Когда-то эти доносы, которым суждено было сыграть в жизни поэта роковую роль, мирно покоились в «Деле № 214224» (так называемом «Деле Гумилёва»). А потом их кто-то когда-то изъял. С абсолютной точностью можно лишь сказать, что доносы не стряпали ни Таганцев, ни Шведов и, уж конечно, не Герман. (Двое последних были убиты при задержании; Таганцев же стал давать показания против Гумилёва только через три дня после ареста поэта, когда чекисты пригрозили устроить пытку жены и детей профессора у него на глазах[137].)
Вот что вспоминал по этому поводу Ходасевич:
«На Пасхе вернулся из Москвы в Петербург один наш общий друг, человек большого таланта и большого легкомыслия.

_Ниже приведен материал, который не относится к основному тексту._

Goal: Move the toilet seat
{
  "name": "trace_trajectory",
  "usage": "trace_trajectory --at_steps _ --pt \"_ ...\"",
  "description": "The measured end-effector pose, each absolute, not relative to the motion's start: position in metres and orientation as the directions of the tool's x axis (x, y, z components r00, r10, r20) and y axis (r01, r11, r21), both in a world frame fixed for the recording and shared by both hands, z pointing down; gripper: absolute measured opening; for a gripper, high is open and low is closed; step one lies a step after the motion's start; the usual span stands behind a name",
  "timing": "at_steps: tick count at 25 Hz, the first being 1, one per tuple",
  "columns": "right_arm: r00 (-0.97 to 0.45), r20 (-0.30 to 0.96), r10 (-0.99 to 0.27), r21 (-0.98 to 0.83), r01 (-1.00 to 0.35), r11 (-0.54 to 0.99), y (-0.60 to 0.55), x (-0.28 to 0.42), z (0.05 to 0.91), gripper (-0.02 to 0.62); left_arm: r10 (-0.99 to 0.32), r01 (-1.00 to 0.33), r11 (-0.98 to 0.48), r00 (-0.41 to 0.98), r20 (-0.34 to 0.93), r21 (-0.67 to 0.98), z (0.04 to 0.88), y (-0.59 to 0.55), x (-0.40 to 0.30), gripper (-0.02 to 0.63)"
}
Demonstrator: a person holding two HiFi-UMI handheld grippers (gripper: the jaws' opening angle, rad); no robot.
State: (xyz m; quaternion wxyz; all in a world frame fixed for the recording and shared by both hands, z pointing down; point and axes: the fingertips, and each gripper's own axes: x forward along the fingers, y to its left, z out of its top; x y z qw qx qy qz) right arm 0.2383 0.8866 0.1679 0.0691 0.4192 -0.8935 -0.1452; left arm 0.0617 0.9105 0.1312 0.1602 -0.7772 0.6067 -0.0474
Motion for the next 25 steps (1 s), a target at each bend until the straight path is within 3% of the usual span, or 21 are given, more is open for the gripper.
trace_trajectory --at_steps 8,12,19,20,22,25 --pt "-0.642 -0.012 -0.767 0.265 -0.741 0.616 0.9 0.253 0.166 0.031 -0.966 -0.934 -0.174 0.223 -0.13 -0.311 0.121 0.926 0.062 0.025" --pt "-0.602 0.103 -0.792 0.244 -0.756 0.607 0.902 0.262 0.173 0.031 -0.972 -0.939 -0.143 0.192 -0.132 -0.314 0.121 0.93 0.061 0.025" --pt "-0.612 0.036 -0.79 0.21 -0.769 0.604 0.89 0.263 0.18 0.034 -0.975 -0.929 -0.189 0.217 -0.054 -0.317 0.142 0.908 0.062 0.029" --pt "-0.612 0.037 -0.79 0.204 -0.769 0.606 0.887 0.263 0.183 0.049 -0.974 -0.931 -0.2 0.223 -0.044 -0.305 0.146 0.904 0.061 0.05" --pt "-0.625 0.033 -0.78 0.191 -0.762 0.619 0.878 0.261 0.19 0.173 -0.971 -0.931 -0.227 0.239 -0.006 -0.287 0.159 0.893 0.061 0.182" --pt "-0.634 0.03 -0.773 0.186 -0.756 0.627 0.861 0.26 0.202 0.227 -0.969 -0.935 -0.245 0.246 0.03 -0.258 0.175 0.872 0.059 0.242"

Жил он как птица небесная, говорил – что Бог на душу положит. Провокаторы и шпионы к нему так и льнули: про писателей от него можно было узнать все, что нужно. Из Москвы привез он нового своего знакомца. Знакомец был молод, приятен в обхождении, щедр на небольшие подарки: папиросами, сластями и прочим. Называл он себя начинающим поэтом, со всеми спешил познакомиться. Привели его и ко мне, но я скоро его спровадил. Гумилеву он очень понравился.
Новый знакомец стал у него частым гостем. Помогал налаживать «Дом поэтов» (филиал Союза), козырял связями в высших советских сферах. Не одному мне казался он подозрителен. Гумилева пытались предостеречь – из этого ничего не вышло. Словом, не могу утверждать, что этот человек был главным и единственным виновником гибели Гумилева, но, после того как Гумилев был арестован, он разом исчез, как в воду канул. Уже за границей я узнал от Максима Горького, что показания этого человека фигурировали в гумилевском деле и что он был подослан»14.
Кто был тот провокатор и доносчик? Без наличия бумажного клочка-доноса все рассуждения на эту тему являются не более чем гаданием на кофейной гуще…
Штрих пятый
. Николай Гумилёв никого не выдавал. Им были названы имена убитого Германа, полковника Шведова (дабы запутать следователей, назвал лишь его псевдоним – Вячеславский), Таганцева (после ознакомления с протоколом допроса того, он понял, что отпираться бессмысленно). Потом пошли в ход «некая кучка прохожих», какие-то «неизвестные бывшие офицеры» и т. п.
Многие из знакомых Гумилёва, кого он привлекал в свои «пятёрки», в те дни стали ждать ареста. Но, как вспоминал Георгий Иванов, «никто из них не был арестован, все благополучно здравствуют: имена их были известны только ему одному»15.
Не это ли вызывающее укрывательство (и даже издевательство над следствием!) так взбесило чекистов?
Штрих шестой
. Чекисты ничуть не сомневались, что поэт Николай Гумилёв действительно совершил преступление. Не сомневались они и в том, что основная его вина заключалась в контрреволюционной деятельности (во все времена – самое тяжкое преступление).
А вот и «изюминка»: не за это расстреляли Гумилёва. Поэта казнили за другое!
Сколько ни бились следователи, ничего существенного вменить ему не смогли. Остановились на малом: якобы своевременно не донёс органам Советской власти о тех, кто предлагал ему вступить в некую подпольную офицерскую организацию.
Что дальше? А… всё. За это и расстреляли.
Да, был так называемый «таганцевский заговор»; да, поэт Гумилёв тесно общался с заговорщиками, хотя, согласитесь, находился в подпольной организации далеко не на первых ролях. Тогда откуда пошла молва, что Гумилёв не имел к ПБО никакого отношения? Повторюсь, имел. А вот расстреляли его… при отсутствии состава преступления.
Бывает ли такое?! Бывает. К примеру, могу навскидку назвать сразу троих «контрреволюционеров», казнённых не за что: Людовик XVI, Николай II и… поэт Гумилёв. Позже совершённое Гумилёвым назовут «прикосновенностью к преступлению». Именно так по советскому уголовному праву будет квалифицировано деяние поэта в виде недонесения. Хотя, по тому же законодательству, недонесение не есть соучастие.
Доказательством невиновности Николая Гумилёва является «Дело № 214224», заведённое на него питерскими чекистами. Николая Гумилёва расстреляли не за контрреволюционную деятельность. Поэта приговорили к высшей мере за «прикосновенность к преступлению».
137
Имеет место и другая версия причины, по которой «заговорил» профессор Таганцев. По материалам эмигрантской газеты «Дни» (1926 г., № 1070), Таганцев стал сотрудничать со следствием после того, как ему сам Менжинский «дал слово пощадить всех участников дела, если он назовет всех без утайки».